## Your instructions
From the entries below, retype only the lines from the one with "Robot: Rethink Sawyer" through the one with "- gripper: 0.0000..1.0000", exactly as written.
─── Entries supplied ───
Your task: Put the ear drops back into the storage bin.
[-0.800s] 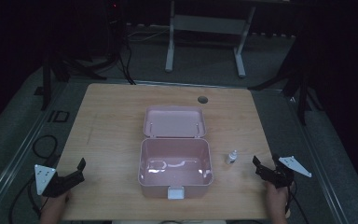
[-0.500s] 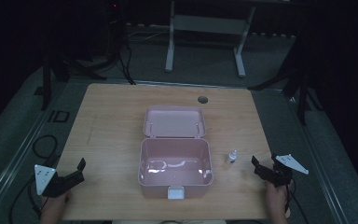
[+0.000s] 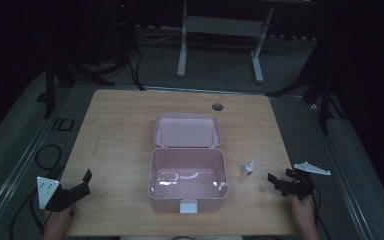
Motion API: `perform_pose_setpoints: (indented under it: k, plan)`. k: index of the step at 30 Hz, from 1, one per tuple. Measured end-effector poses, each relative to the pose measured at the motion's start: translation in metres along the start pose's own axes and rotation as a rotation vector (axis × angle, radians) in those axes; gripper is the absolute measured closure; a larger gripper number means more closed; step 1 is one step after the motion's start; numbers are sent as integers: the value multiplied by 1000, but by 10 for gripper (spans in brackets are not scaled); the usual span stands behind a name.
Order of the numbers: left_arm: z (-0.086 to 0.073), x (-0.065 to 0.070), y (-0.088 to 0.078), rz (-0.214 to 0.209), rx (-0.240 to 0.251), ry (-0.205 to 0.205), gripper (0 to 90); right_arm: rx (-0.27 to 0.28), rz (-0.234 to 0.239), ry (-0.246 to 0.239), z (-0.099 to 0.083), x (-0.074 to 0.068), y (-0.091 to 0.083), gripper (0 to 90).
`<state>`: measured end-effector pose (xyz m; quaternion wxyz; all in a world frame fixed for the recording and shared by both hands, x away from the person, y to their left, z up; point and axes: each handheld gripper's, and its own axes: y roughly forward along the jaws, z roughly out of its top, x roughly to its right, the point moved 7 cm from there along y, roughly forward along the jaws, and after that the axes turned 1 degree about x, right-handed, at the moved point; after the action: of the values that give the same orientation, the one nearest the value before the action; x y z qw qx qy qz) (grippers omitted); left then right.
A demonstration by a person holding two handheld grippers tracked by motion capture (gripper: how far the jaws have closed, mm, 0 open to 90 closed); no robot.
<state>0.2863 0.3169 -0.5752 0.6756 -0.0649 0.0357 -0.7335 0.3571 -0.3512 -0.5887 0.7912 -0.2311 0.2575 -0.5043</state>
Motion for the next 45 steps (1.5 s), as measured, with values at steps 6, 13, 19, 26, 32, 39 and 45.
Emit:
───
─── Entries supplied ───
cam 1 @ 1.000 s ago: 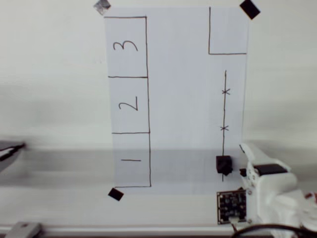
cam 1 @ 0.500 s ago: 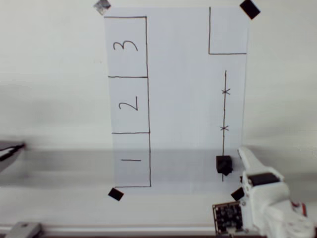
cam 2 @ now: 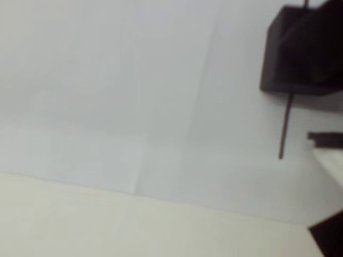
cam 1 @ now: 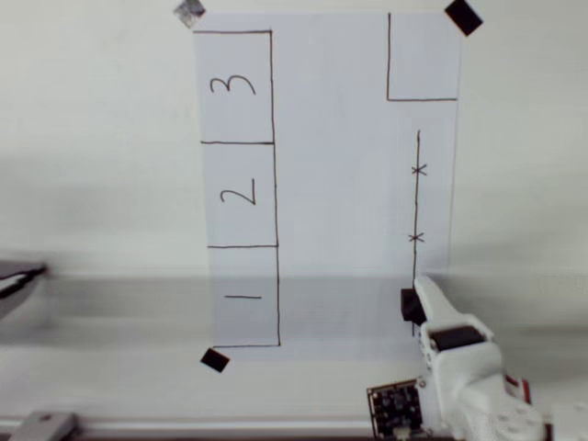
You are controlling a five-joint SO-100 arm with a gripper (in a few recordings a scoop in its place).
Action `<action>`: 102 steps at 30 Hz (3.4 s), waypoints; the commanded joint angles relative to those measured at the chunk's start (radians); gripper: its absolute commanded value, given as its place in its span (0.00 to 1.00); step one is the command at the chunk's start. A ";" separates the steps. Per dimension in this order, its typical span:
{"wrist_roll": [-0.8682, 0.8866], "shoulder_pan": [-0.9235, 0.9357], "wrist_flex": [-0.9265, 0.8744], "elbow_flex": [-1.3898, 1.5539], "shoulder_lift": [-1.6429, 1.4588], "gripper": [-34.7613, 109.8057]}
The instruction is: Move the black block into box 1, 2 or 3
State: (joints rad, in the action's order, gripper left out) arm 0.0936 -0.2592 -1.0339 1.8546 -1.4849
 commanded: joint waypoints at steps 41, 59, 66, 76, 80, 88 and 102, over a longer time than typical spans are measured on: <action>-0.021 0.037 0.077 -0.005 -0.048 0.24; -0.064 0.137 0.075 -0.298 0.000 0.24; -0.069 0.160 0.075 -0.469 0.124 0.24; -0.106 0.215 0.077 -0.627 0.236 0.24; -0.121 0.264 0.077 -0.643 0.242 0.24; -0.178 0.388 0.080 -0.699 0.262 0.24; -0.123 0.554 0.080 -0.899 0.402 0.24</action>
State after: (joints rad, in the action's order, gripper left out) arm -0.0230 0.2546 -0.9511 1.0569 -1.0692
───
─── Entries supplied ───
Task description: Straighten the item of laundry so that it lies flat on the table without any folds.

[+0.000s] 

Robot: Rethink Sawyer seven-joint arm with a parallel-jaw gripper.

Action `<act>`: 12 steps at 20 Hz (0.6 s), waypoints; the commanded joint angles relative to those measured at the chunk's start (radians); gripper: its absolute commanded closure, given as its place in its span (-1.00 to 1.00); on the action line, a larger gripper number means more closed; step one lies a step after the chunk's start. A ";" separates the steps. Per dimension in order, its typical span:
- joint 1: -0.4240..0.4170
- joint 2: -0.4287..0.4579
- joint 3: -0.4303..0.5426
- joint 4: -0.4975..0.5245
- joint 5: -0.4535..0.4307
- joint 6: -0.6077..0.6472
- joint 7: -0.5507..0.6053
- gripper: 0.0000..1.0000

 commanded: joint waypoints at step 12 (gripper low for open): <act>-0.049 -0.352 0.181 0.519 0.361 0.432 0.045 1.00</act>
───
## Response area
Robot: Rethink Sawyer seven-joint arm with a parallel-jaw gripper.

Action `<act>`: 12 steps at 20 Hz (0.6 s), waypoints; the commanded joint angles relative to those measured at the chunk's start (radians); gripper: its absolute commanded closure, given as its place in its span (-1.00 to 1.00); on the action line, a larger gripper number means more closed; step one lies a step after the chunk's start. A ";" separates the steps. Per dimension in order, its typical span:
- joint 1: -0.4240..0.4170
- joint 2: -0.4287..0.4579
- joint 3: -0.4303..0.5426
- joint 4: -0.4975..0.5245
- joint 5: -0.4535..0.4307
- joint 6: -0.6077..0.6472
- joint 7: -0.5507..0.6053
- gripper: 0.0000..1.0000

No more output is needed.